TASK GOAL –
Reproduce the data exactly and drop any pictures it holds.

STORED DATA –
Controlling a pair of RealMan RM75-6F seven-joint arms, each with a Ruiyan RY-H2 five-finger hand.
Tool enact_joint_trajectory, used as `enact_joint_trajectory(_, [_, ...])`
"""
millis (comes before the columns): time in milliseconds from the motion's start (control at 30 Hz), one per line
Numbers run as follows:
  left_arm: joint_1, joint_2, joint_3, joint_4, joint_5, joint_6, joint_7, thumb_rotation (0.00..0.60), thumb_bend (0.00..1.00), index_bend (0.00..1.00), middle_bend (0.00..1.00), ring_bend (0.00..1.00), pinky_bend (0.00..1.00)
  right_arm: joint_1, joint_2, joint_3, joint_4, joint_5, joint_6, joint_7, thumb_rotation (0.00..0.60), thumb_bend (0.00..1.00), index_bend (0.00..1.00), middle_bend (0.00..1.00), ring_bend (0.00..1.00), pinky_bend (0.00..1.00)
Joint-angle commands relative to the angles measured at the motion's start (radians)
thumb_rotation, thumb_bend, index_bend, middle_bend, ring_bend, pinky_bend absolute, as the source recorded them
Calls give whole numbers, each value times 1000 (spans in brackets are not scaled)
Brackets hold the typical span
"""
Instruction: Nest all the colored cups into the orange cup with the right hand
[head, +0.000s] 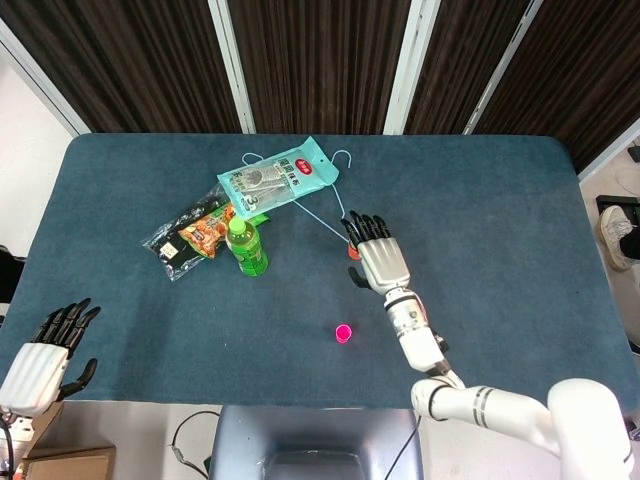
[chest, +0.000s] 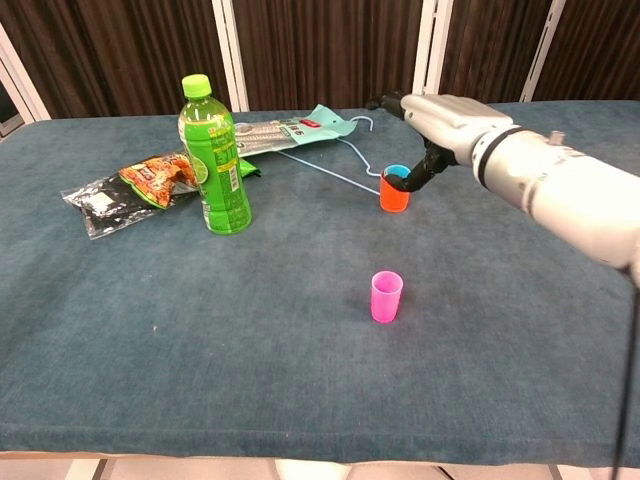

PROBLEM SOLUTION –
Controlling a pair of RealMan RM75-6F seven-joint arms, each with a Ruiyan RY-H2 five-finger hand.
Tool enact_joint_trajectory, used as `enact_joint_trajectory(_, [_, ...])`
"""
millis (comes before the columns): time in milliseconds from the motion's start (control at 30 Hz), one per line
Numbers run as follows:
  left_arm: joint_1, joint_2, joint_3, joint_4, joint_5, joint_6, joint_7, thumb_rotation (0.00..0.60), thumb_bend (0.00..1.00), index_bend (0.00..1.00), middle_bend (0.00..1.00), ring_bend (0.00..1.00), pinky_bend (0.00..1.00)
  right_arm: joint_1, joint_2, joint_3, joint_4, joint_5, joint_6, joint_7, thumb_rotation (0.00..0.60), thumb_bend (0.00..1.00), index_bend (0.00..1.00), middle_bend (0.00..1.00), ring_bend (0.00..1.00), pinky_bend (0.00..1.00)
Joint-angle commands relative to the angles measured at the motion's start (radians)
thumb_rotation, thumb_bend, index_bend, middle_bend, ring_bend, pinky_bend absolute, as the source recorded them
Calls give whole numbers, each value times 1000 (spans in brackets are not scaled)
Brackets hold the typical span
"""
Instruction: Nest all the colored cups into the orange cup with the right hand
[head, +0.000s] 
[chest, +0.000s] 

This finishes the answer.